"Başta neden söylemiyorsun acaba. Bin takla attık resmen."
Amber pis pis sırıtırken mırıldandı.
"Dedim ya biraz terletmek istedim."
"Çok kötüsün.."
Kyuhyun küçük çocuklar gibi dudaklarını büzerek fısıldadığında Amber ın yüreği ağzına gelmişti.

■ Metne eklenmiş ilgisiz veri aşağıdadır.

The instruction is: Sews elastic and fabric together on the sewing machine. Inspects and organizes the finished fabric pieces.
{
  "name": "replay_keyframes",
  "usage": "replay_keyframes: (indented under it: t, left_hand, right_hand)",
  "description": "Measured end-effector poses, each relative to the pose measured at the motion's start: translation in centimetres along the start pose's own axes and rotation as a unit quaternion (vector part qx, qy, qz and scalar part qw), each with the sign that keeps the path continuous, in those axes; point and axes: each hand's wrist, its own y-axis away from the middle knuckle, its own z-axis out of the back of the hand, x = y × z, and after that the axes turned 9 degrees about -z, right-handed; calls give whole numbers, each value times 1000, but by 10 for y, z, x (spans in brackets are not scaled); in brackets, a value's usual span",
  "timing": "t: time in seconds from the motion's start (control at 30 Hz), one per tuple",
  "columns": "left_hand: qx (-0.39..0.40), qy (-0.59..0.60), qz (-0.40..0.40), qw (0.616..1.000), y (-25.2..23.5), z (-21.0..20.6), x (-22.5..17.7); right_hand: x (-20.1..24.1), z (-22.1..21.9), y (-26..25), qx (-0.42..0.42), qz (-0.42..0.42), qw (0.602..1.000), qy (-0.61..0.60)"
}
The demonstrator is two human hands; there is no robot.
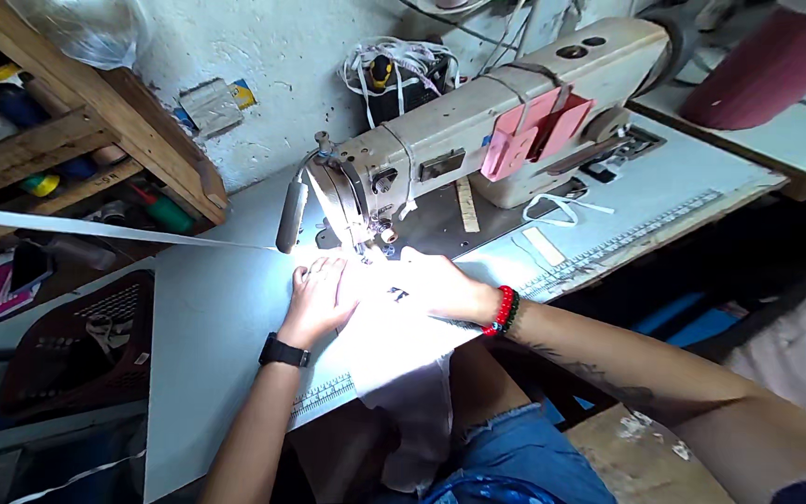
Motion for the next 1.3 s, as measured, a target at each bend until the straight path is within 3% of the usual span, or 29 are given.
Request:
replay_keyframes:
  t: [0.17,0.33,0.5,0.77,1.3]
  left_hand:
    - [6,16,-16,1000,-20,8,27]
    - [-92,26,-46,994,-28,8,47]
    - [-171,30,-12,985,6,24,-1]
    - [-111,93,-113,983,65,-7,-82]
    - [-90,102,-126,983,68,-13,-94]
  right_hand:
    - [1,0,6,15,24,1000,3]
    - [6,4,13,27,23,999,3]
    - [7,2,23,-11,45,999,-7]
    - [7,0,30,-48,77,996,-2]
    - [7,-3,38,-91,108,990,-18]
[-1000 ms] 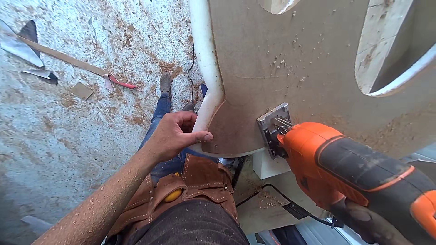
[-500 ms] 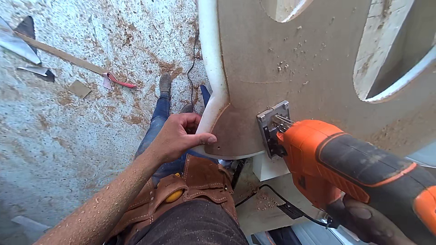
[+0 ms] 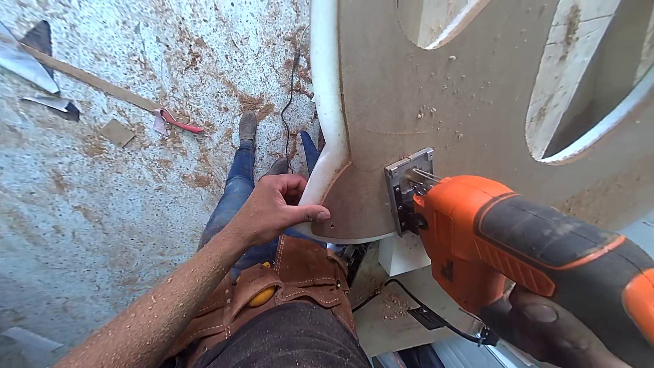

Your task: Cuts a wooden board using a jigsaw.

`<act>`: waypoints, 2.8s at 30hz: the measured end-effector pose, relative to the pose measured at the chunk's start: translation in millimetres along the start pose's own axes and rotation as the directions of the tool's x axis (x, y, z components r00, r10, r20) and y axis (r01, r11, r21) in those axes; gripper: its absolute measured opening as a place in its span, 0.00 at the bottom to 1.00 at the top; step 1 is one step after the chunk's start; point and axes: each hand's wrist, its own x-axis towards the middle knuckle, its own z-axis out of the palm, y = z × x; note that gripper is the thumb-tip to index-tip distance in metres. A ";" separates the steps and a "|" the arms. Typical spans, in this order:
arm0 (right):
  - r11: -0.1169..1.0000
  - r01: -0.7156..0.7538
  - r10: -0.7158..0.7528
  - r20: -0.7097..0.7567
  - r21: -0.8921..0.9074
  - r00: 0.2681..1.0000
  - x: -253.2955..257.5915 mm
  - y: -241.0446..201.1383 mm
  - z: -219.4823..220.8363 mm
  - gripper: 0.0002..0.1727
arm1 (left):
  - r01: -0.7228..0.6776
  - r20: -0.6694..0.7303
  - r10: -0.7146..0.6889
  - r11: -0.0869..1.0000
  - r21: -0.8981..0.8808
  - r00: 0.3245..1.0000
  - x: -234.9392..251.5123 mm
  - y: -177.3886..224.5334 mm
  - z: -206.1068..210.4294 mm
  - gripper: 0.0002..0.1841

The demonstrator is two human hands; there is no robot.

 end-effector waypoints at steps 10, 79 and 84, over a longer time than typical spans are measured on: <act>0.998 -0.013 0.014 -0.010 0.057 1.000 6.7 -14.5 9.1 0.15 | 0.040 0.017 -0.040 0.999 0.006 0.999 0.3 1.5 -1.4 0.19; 0.463 0.257 0.772 -0.528 0.848 0.355 -128.5 -214.0 350.0 0.19 | -0.749 0.763 -0.134 0.145 0.647 0.633 119.6 306.5 -70.3 0.13; 0.266 0.224 0.927 -0.312 0.938 0.208 -53.9 -280.5 338.9 0.17 | -0.825 0.814 -0.243 0.083 0.560 0.528 228.4 342.0 -40.1 0.16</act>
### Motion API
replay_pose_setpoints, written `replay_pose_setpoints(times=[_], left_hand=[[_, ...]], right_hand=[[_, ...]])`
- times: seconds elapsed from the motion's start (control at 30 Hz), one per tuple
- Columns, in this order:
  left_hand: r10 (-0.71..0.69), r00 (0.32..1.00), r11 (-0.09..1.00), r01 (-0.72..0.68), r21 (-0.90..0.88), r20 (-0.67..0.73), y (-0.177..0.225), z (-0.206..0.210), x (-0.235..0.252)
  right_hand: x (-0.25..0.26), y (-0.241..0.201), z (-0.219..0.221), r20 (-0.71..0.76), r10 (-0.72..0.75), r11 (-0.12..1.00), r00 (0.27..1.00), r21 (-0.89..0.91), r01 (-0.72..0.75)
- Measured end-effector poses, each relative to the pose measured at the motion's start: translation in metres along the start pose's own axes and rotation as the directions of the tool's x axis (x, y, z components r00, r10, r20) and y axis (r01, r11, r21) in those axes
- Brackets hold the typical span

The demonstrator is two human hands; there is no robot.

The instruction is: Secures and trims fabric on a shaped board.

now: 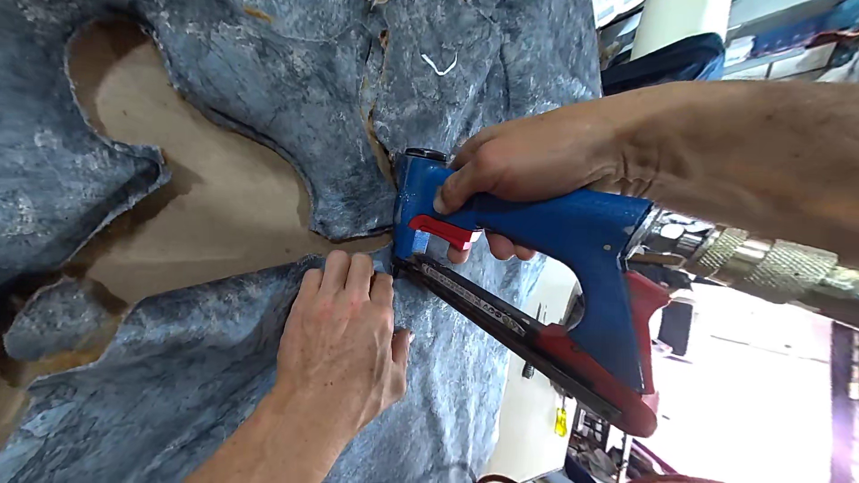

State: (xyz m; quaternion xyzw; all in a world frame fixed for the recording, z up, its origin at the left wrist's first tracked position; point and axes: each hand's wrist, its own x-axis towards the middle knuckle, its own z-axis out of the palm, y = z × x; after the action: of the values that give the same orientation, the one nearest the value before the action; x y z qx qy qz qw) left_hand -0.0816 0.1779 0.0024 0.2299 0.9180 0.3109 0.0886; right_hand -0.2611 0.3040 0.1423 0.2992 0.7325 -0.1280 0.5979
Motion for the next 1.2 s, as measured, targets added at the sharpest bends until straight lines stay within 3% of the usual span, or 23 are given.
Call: replay_pose_setpoints(times=[0.23, 0.37, 0.6, 0.73, 0.8, 0.87, 0.93, 0.97, 1.07, 1.2], left_hand=[[-0.022, 1.0, 1.0, 0.022, -0.017, -0.013, -0.003, -0.003, -0.003], [-0.043, 0.999, 0.999, 0.043, -0.02, -0.011, -0.003, -0.004, -0.005], [-0.045, 0.999, 0.999, 0.045, -0.015, -0.012, -0.006, -0.005, -0.006], [-0.034, 0.999, 0.999, 0.034, -0.023, -0.002, -0.006, -0.005, -0.005], [-0.036, 0.999, 0.999, 0.037, -0.037, 0.012, -0.008, -0.007, -0.004], [-0.032, 0.999, 0.999, 0.033, -0.035, 0.01, -0.01, -0.011, -0.007], [-0.012, 0.999, 1.0, 0.011, -0.015, -0.036, -0.016, -0.013, -0.012], [-0.006, 0.999, 1.0, 0.005, -0.008, -0.054, -0.017, -0.012, -0.014], [-0.017, 0.997, 1.0, 0.016, -0.012, -0.071, -0.017, -0.009, -0.017], [-0.031, 0.994, 0.999, 0.028, -0.034, -0.101, -0.017, -0.006, -0.018]], right_hand=[[-0.006, 0.0, 0.001, -0.034, -0.006, 1.0, 0.999, -0.006, 0.006], [0.011, 0.024, -0.03, 0.211, -0.103, 0.994, 0.972, 0.045, 0.095], [0.022, 0.039, -0.036, 0.265, -0.144, 0.988, 0.953, 0.094, 0.123], [-0.01, -0.002, 0.01, 0.011, -0.036, 0.999, 0.999, -0.027, 0.037], [-0.012, -0.008, 0.015, -0.013, -0.033, 0.997, 0.999, -0.071, 0.032], [-0.019, -0.007, 0.019, -0.038, -0.029, 0.999, 0.999, -0.028, 0.028], [-0.038, -0.007, 0.035, -0.189, -0.004, 0.996, 0.982, 0.087, 0.021], [-0.039, -0.005, 0.035, -0.194, -0.026, 0.994, 0.981, 0.096, 0.046], [-0.021, -0.003, 0.019, -0.014, -0.137, 0.99, 0.99, 0.008, 0.138], [-0.019, -0.001, 0.021, -0.016, -0.129, 0.992, 0.992, -0.005, 0.129]])
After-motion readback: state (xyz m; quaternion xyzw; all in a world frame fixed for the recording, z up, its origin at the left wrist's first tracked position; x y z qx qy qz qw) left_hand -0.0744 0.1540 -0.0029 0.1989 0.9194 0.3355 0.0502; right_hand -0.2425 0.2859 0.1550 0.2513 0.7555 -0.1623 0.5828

"Oppa şaka bir yana zor olmalı senin için. Duyunca.. üzüldüm. Ama bu adamlarla aynı grupta olduğun için çok şanslısın. Sırtın yere gelmez."
Sadece üzülmüş müydü? Öğrendiği andan itibaren kelimenin tam anlamıyla perişandı.
"Farkındayım.." Kyuhyun ciddi anlamda onlara minnettardı. Ama az önce Amber ın sorularına karşı sergiledikleri kötü performansa canı epey sıkılmıştı. Bu başlamadan kaybettikleri anlamına gelmiyor muydu? Kendini güçsüz ve savunmasız hissediyordu.
"Amber kusura bakma. Bildiğini öğrenince cidden kendimden utandım."
"Sorun değil nereden bilecektiniz ki.."
"Bu demek oluyor ki benim başlamadan bu işi bırakmam gerekiyor. Baksana tosladık.."
Kyuhyun yenilgiyi kabul etmişçesine omuzlarını düşürmüştü. Dün Sunny nin başlattığı duygusal çöküntü Amber sayesinde yerlerdeydi. Kendine güvenmek ve sabrederek devam etmek istemiyordu. Kendini tanımıyorken bunu yapmak doğru değildi.
"Yine saçmalamaya başladın. Düne kadar her şey iyi gidiyordu Kyuhyun. Ne oldu da yine pes etmenin eşiğine geldin."
Eunhyuk ona endişeyle bakarken söylemişti bunları. Donghae ile onu kendi haline bırakmaya karar verselerde durumu hiç iyi değildi. Kyuhyun un yüzünden düşen bin parçaydı.
"Sanırım bunu başaramayacağım. Bunu insanlardan saklayamayacağım."
Eunhyuk gözlerini devirirken Kangin söylendi.
"Kyu kendine gel. Amber bildiği için biraz zorladı hepsi bu. Herkes seni bu kadar sorgulamayacak."
"Oppa kendini kötü hissetmeni istemezdim. Benim yüzümden umutsuzluğa kapılma lütfen."
Amber sıkıntıyla kıpırdandı.
"Senin yüzünden değil Amber."
Amber ın canı sıkılmıştı, onun kendini kötü hissetmesine neden olduğu için üzgündü.
"Kyuhyun nereye gidiyorsun?"
Leeteuk şimdiye dek sessiz kalmayı tercih etmiş olsa da onun birden kalkıp gitmesine tepkisiz kalamadı.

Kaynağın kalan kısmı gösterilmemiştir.